_PROBLEM STATEMENT_
Exclude the pictures and repeat all of the data exactly.

· · · · ·

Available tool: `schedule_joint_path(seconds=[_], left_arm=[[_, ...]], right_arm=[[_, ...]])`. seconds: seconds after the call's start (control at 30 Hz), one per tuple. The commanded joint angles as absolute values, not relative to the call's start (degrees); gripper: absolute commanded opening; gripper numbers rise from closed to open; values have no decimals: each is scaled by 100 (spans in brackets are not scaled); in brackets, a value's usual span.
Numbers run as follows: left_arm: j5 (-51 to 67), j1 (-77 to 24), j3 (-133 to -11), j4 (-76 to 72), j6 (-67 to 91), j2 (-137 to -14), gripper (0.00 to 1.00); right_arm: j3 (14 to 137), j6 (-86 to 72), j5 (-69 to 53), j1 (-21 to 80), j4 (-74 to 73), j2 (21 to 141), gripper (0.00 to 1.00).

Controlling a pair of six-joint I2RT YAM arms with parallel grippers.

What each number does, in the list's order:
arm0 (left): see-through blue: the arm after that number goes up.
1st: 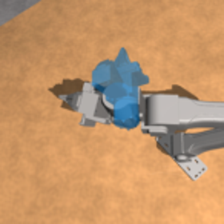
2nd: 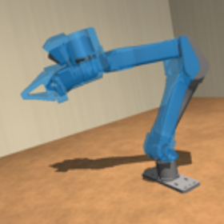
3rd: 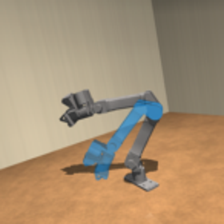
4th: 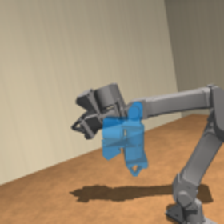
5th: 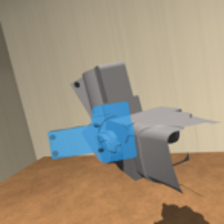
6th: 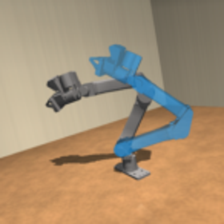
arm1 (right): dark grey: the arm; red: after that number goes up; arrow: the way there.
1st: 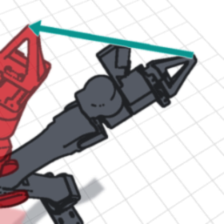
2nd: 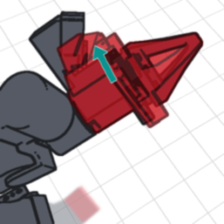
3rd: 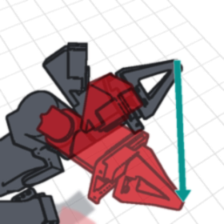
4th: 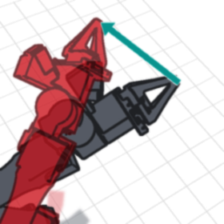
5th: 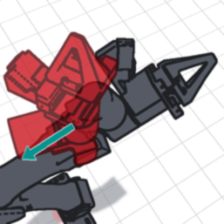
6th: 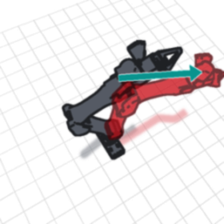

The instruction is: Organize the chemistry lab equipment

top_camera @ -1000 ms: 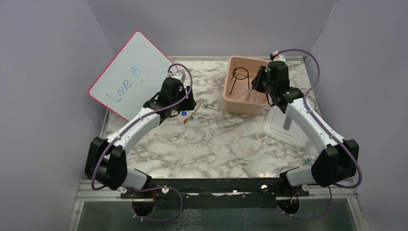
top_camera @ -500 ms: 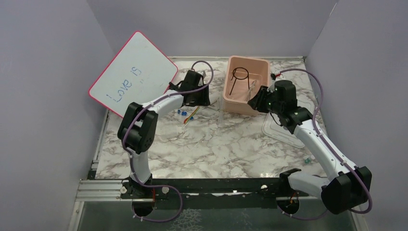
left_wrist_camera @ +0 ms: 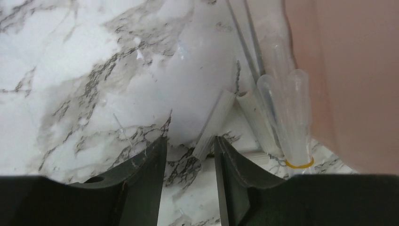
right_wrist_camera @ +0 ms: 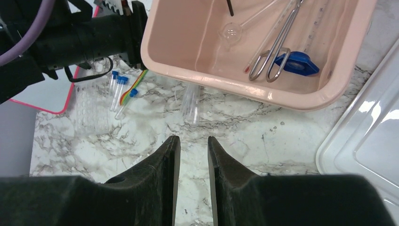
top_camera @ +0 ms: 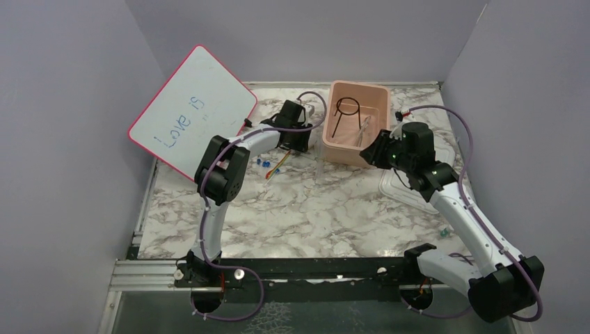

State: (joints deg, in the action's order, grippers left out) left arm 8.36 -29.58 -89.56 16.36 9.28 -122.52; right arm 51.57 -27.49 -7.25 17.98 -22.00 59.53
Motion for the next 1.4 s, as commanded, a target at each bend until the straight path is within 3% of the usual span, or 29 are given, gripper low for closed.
schedule_joint_path(seconds=[0.0,0.47,0.6,1.07,1.37], left_arm=[[1429,-2985,-9320,1735,443,-12629,42],[531,-3113,-8826,2106,-607,-12637,12],[136,-3138,-8792,2223,-658,-12611,0],[-935,-3008,-9021,2650,-345,-11034,0],[678,-3078,-9547,2631,372,-9958,0]], right_arm=[[5176,-2795,-799,1776,-2349,5811,32],[5224,-2816,-660,1777,-2397,5836,31],[5251,-2820,-658,1780,-2391,5885,31],[5419,-2821,-823,1778,-2404,5789,31],[5586,-2886,-284,1775,-2399,5541,31]])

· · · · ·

_SOLUTION FOR THIS EXERCISE_
Available tool: `schedule_joint_path(seconds=[_], left_arm=[[_, ...]], right_arm=[[_, ...]])`. seconds: seconds after the call's start (control at 30 Hz), one per tuple. The commanded joint angles as absolute values, not relative to the call's start (degrees); gripper: absolute commanded opening; gripper numbers rise from closed to open; values have no decimals: each is scaled by 100 (spans in brackets are not scaled); in brackets, a value's usual span.
Numbers run as follows: left_arm: j5 (-51 to 67), j1 (-77 to 24), j3 (-133 to -11), j4 (-76 to 72), j6 (-67 to 91), j2 (-137 to -14), gripper (0.00 to 1.00); right_arm: j3 (14 to 137), j6 (-86 to 72), j5 (-69 to 53), j1 (-21 to 80), j4 (-74 to 73), j2 (21 to 141), gripper (0.00 to 1.00).

Controlling a pair of six-joint I2RT YAM arms with parallel grippers.

What each number does, in the list's order:
arm0 (left): see-through blue: the arm after that number goes up.
1st: 
2nd: 
3rd: 
4th: 
5th: 
6th: 
arm1 (right): dark grey: the arm; red: after that number goes up; arrow: the way there.
1st: 
2nd: 
3rd: 
4th: 
5th: 
6th: 

The instruction is: Organize the chemistry lab equipment

top_camera @ -1000 ms: 
top_camera @ -500 ms: 
left_wrist_camera @ +0 ms: 
right_wrist_camera @ +0 ms: 
top_camera @ +0 ms: 

State: (joints deg, in the action's order, grippers left out) left arm 8.36 -29.58 -89.56 16.36 9.28 -122.52; right arm 51.57 -27.49 -7.25 17.98 -22.00 59.53
Motion for the next 1.4 s, as commanded, a target at each bend until the straight path is within 3% of the usual span, or 29 are given, gripper low for closed.
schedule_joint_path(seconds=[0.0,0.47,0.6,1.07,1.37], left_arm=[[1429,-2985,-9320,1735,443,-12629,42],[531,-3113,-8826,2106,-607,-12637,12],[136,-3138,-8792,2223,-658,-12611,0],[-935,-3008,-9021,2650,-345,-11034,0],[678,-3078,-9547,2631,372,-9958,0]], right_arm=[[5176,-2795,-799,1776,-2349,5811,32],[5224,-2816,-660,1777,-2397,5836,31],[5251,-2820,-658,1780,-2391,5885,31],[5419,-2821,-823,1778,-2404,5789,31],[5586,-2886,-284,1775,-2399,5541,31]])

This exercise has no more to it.